Suppose, for example, that you are involved in a buyer-supplier contract with the plaintiff where the plaintiff must deliver raw materials to your factory before a specified date. The plaintiff claims that you have breached the contract by terminating it ahead of time, before the plaintiff has made the delivery. You can avoid liability if you can show that the plaintiff called you or emailed you and explained that they would be unable to make the delivery before the specified deadline (thus violating their duties under the contract).


Contract is Invalid

the contract is invalid, then its terms cannot be legally enforced — in other words, the plaintiff cannot recover damages for breach of contract if the contract itself has no validity. As the defendant, proving that the contract is invalid is a useful tool for avoiding liability, but you’ll have to be able to show that:

• You did not have the mental capacity to contract at the time of the contract’s execution;
• You were under duress when the contract was executed;
• The contract is unconscionable;
• The contract involved an illegal purpose;
• There was not proper consideration; or that
• There was no offer and acceptance (no “meeting of the minds”).

It’s worth noting that, even if you can prove that the contract is invalid, there may still be limited damage liability. For example, if the contract is invalid due to their not being adequate consideration, the plaintiff can still recover damages if they can show that your promises caused them to reasonably suffer losses (i.e., commit financial resources to fulfilling their duties under the invalid contract).

Contract invalidity and other defenses require skillful navigation of the particular facts of your case. Make sure to get in touch with an experienced New Jersey breach of contract attorney for further guidance.


Breach Was Immaterial to the Contract’s Purpose

In New Jersey, breach of contract will not lead to liability if you can prove that the breach was immaterial. Only material breach gives rise to damages. Breach is “material” when it prevents the contract from being completed, or when it destroys the purpose of the contract.

Suppose that you have entered into a contract to distribute food to a local retailer. The contract describes the food containers to be delivered as “red” in color. When you deliver the food to the retailer, however, the containers are “blue.” Everything else about the food and the delivery satisfy the terms of the contract.

If the plaintiff attempts to sue you for breach, you could likely avoid liability by arguing that the breach was immaterial to the purpose of the contract — the containers themselves were not to be displayed to customers, and further, their color was not used for any internal coding/stocking system. It is irrelevant to the true purpose of the contract, which was to have the food delivered in a timely manner to the target retail location.


Circumstances Made Performance Impossible

In some cases, circumstances outside of your control (and wholly unexpected) may render performance impossible. For example, suppose that you are delivering goods to a retailer under contract, and — unexpectedly — a team of robbers holds up the truck and steals the goods. You can avoid liability, so long as you show that your actions were reasonable given the circumstances.

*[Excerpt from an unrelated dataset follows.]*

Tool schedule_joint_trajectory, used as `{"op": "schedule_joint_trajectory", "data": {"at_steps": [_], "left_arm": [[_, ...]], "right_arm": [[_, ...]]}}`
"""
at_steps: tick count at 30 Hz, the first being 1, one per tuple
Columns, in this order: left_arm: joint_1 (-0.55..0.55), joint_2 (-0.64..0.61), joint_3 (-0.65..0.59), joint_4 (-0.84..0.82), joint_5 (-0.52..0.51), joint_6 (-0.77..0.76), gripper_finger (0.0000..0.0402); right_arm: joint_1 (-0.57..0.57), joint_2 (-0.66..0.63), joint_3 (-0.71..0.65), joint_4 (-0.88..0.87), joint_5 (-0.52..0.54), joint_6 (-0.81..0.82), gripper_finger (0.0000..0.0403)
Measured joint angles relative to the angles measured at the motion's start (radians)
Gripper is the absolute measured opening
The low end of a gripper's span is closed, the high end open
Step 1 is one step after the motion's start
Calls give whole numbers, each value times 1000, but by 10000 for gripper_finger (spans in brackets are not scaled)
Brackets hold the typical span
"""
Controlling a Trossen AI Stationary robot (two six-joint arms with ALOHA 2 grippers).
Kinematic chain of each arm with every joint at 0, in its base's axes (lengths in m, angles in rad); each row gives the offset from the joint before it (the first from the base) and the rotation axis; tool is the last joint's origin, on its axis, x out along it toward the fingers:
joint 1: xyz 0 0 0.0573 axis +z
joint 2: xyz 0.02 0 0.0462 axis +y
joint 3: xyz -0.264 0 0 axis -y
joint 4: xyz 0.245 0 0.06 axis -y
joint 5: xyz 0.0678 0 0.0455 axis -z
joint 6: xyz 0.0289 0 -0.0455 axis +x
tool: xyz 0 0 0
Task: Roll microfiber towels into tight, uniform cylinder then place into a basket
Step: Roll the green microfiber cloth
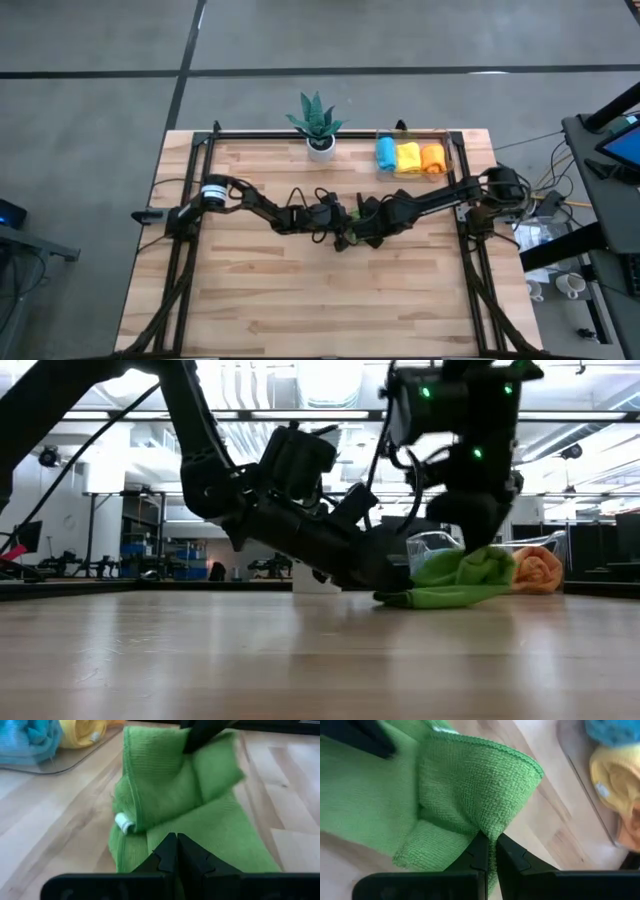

Contract Was Modified or Performance Was Waived

Contracts may be modified by both parties, implicitly or explicitly. You cannot be held to the duties and obligations of the original contract if such duties were affected by subsequent contract modification.

For example, suppose that you are the developer in a commercial construction project. When the contract is first executed, the project is intended to be finished within a year. Delays in the project (on both sides) force both parties to agree to an additional year extension. The project is eventually completed within two years, at which point the plaintiff sues you for breaching the original contract — you could avoid liability by introducing evidence that the contract was modified and the new terms accepted by both parties.